### What needs to be done
Find the line containing "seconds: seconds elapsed" in the entries below. Restate it and each line after it, word for word, up to and including the line containing "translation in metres".

### Record extracts
>>

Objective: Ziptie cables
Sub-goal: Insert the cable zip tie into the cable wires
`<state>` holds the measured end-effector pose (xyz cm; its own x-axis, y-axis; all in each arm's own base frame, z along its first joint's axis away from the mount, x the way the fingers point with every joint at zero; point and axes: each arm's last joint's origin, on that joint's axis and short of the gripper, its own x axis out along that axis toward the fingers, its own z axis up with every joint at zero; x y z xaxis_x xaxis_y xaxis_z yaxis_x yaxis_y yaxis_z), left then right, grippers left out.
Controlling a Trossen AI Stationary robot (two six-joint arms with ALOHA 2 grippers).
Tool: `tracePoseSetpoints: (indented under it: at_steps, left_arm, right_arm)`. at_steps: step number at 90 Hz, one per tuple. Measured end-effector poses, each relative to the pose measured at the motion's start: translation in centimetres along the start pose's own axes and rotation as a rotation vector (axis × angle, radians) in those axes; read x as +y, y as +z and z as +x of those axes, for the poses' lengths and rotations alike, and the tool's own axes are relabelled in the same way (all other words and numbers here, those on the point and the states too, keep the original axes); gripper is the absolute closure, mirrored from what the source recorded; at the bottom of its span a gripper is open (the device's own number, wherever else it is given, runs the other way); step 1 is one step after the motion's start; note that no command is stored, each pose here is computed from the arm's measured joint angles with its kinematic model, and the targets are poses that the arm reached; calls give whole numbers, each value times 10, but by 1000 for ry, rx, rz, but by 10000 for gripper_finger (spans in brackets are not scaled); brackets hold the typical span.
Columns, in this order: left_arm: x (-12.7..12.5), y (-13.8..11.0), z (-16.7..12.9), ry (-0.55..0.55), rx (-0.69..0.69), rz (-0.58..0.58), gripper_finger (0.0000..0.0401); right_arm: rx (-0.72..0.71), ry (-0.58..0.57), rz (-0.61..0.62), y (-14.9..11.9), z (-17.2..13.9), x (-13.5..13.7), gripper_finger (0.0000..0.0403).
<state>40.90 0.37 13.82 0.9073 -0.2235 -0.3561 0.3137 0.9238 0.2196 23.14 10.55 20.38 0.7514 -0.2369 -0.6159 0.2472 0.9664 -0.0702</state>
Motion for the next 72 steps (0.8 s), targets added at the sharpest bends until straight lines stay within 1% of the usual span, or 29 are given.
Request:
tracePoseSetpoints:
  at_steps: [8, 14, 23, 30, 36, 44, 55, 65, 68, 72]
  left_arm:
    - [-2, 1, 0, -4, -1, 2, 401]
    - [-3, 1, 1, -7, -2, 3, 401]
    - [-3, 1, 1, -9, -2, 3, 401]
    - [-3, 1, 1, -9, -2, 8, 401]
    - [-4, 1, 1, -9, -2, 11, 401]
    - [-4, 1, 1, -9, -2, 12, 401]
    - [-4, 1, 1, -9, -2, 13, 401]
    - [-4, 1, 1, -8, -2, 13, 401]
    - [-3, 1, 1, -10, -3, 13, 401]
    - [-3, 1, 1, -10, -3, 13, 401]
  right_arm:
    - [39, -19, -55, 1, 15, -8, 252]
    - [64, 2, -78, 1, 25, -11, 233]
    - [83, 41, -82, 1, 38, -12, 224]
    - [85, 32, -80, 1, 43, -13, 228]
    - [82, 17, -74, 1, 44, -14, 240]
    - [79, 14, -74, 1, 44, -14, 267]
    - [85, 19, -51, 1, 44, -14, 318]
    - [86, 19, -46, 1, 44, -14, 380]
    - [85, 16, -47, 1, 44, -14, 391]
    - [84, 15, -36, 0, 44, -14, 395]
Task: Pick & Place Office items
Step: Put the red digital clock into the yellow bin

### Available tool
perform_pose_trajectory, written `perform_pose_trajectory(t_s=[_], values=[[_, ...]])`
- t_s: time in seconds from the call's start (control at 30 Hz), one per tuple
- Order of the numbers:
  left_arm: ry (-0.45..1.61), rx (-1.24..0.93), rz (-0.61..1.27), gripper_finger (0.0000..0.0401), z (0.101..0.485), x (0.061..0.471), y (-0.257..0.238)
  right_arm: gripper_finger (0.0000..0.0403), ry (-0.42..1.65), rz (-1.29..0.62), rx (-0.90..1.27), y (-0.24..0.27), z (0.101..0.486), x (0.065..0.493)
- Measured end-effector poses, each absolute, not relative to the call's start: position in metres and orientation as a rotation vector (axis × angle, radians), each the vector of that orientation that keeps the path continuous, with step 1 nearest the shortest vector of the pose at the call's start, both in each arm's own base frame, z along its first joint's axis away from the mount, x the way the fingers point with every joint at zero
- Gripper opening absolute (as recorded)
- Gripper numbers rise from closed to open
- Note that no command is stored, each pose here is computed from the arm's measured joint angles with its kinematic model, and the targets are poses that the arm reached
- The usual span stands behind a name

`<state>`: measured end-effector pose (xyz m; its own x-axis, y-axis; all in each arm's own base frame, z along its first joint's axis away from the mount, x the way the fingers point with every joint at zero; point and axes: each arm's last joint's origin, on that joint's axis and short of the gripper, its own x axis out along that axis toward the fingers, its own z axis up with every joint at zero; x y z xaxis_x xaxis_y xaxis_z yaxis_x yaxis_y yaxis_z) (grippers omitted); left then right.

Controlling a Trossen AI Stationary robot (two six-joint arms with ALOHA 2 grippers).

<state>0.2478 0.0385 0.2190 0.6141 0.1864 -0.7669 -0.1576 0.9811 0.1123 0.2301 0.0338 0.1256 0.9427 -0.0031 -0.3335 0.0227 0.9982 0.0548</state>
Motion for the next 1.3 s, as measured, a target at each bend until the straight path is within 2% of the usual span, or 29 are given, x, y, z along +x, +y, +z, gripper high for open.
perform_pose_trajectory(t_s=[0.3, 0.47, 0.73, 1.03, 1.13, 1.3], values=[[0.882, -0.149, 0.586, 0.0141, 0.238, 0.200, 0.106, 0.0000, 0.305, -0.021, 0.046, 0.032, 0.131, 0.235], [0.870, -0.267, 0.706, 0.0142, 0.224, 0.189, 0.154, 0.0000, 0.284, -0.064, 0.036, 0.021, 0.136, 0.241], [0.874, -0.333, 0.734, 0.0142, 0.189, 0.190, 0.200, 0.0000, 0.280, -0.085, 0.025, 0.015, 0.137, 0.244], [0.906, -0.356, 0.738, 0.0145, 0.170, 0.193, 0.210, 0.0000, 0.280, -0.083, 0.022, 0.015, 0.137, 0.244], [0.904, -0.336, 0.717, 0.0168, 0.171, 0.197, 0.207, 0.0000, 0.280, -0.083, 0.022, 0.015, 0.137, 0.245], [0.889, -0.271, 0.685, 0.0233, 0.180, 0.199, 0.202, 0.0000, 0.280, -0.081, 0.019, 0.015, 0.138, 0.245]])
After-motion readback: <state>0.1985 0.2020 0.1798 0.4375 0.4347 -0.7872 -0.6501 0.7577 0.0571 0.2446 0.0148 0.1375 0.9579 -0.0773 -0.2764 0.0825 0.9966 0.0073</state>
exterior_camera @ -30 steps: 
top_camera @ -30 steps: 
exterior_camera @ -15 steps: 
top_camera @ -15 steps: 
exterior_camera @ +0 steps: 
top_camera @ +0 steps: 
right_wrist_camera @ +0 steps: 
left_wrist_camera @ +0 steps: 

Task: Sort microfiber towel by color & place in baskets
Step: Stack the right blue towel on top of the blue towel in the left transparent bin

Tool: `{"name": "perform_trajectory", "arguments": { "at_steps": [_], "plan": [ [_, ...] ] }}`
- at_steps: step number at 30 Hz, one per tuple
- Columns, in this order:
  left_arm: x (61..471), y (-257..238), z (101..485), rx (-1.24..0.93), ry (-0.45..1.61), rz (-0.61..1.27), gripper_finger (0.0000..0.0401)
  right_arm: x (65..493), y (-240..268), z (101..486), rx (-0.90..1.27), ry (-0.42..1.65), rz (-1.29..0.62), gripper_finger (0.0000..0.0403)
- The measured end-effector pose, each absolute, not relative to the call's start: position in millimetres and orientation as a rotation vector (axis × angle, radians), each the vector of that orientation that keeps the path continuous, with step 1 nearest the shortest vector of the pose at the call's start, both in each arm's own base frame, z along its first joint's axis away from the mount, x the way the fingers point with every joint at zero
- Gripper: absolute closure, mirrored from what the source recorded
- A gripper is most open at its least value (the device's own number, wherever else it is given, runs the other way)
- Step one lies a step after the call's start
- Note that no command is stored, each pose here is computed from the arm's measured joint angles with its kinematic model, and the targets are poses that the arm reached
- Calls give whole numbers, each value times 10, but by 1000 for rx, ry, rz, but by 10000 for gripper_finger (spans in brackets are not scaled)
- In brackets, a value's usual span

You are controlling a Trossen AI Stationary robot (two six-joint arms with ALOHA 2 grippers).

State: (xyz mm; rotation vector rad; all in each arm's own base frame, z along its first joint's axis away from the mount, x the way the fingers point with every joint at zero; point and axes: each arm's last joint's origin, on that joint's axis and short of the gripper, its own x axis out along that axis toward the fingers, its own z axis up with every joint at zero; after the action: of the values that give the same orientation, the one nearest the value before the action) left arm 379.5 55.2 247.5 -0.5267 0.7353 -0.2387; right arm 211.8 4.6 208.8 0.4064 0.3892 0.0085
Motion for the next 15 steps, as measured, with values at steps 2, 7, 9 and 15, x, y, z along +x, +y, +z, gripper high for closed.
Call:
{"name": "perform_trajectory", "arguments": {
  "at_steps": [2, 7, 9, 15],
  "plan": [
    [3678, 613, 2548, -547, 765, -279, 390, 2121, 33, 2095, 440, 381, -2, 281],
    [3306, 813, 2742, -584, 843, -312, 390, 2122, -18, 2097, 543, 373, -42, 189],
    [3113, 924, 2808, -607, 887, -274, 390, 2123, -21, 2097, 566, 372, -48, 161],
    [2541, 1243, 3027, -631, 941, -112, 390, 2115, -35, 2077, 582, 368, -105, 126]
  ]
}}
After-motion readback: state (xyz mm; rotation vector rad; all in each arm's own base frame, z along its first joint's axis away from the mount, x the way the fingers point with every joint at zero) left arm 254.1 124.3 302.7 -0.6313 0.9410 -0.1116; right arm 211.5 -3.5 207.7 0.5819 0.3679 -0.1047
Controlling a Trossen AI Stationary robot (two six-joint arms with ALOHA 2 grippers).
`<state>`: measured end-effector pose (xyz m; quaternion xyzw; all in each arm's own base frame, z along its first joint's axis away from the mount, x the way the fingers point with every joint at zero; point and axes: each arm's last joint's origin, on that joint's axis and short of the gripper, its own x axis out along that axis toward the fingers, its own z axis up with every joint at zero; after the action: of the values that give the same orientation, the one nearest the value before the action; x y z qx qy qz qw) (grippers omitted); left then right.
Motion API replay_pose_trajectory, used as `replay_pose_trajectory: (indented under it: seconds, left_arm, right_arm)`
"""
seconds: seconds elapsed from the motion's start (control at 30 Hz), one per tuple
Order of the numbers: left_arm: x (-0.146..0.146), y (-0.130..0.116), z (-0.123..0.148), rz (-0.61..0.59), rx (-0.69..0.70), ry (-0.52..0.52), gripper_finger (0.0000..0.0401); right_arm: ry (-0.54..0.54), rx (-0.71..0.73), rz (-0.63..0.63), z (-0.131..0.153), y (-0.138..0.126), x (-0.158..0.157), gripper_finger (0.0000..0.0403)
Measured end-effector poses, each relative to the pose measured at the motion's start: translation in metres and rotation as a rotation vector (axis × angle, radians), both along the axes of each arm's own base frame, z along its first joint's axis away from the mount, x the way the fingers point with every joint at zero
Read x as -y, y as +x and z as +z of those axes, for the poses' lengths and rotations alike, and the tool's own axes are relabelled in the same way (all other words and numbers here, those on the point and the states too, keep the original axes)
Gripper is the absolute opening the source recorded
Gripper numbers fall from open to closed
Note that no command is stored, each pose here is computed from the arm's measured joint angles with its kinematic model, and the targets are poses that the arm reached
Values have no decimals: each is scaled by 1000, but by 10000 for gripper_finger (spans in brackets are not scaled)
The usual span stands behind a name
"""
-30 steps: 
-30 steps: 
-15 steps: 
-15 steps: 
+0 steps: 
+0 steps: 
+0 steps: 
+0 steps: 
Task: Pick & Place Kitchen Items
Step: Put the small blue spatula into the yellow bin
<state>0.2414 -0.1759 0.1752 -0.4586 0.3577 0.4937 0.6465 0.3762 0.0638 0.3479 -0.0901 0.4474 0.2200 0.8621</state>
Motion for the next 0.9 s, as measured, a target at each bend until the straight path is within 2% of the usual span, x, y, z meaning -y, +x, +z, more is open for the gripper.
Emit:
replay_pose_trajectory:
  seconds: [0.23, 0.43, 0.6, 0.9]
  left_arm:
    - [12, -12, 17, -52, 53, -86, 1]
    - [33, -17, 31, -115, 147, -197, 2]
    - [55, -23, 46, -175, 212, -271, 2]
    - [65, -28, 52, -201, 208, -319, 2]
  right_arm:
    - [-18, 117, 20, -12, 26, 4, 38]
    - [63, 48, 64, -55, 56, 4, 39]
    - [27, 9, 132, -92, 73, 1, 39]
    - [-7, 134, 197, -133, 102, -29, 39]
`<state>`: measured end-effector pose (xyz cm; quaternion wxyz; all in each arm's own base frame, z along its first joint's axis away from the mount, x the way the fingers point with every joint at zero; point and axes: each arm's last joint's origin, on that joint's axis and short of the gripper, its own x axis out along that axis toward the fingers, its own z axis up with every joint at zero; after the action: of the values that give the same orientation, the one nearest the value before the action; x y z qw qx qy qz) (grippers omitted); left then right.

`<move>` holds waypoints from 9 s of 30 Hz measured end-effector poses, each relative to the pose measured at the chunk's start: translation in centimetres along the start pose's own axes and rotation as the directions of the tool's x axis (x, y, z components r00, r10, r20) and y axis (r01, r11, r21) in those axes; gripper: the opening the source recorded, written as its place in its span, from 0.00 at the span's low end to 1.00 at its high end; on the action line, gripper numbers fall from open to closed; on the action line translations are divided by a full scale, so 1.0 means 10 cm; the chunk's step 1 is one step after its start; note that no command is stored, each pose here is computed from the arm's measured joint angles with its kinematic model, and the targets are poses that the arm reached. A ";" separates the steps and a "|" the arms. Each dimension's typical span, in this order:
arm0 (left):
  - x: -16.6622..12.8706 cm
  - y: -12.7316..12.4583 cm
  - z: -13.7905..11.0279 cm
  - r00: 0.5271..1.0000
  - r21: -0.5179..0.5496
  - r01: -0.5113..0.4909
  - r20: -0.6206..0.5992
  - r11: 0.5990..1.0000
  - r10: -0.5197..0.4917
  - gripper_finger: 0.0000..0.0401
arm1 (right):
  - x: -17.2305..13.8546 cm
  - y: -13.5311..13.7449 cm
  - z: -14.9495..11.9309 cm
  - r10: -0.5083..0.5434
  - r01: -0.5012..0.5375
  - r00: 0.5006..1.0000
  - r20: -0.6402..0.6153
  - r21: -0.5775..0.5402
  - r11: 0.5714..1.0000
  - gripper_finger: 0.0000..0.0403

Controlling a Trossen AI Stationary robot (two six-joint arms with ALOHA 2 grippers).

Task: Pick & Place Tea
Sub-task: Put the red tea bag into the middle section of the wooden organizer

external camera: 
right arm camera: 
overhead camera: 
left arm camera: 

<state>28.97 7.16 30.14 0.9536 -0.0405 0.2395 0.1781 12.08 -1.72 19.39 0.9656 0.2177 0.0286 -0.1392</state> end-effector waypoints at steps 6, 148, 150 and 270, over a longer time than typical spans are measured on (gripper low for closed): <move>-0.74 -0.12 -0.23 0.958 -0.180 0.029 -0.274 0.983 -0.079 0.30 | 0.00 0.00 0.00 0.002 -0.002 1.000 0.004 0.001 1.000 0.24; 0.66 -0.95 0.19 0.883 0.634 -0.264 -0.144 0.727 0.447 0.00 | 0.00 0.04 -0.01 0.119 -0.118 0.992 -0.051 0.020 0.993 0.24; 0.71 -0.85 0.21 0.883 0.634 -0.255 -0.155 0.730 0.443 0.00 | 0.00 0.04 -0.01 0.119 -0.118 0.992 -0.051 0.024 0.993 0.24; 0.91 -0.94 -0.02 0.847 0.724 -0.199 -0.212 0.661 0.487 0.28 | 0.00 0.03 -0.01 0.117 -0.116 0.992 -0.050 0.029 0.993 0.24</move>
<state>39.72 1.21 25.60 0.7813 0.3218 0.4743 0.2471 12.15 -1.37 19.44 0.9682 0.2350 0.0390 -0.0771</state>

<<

### Output below
seconds: seconds elapsed from the motion's start (control at 30 Hz), one per tuple
Order of the numbers: left_arm: x (-0.146..0.146), y (-0.130..0.116), z (-0.123..0.148), rz (-0.61..0.59), rx (-0.69..0.70), ry (-0.52..0.52), gripper_finger (0.0000..0.0401); right_arm: ry (-0.54..0.54), rx (-0.71..0.73), rz (-0.63..0.63), z (-0.131..0.153), y (-0.138..0.126), x (-0.158..0.157), gripper_finger (0.0000..0.0403)
Measured end-effector poses, each relative to the pose measured at the motion's start: translation in metres and rotation as a rotation vector (axis × angle, radians), both along the axes of each arm's own base frame, z along its first joint's axis away from the mount, x the way the fingers point with every joint at zero

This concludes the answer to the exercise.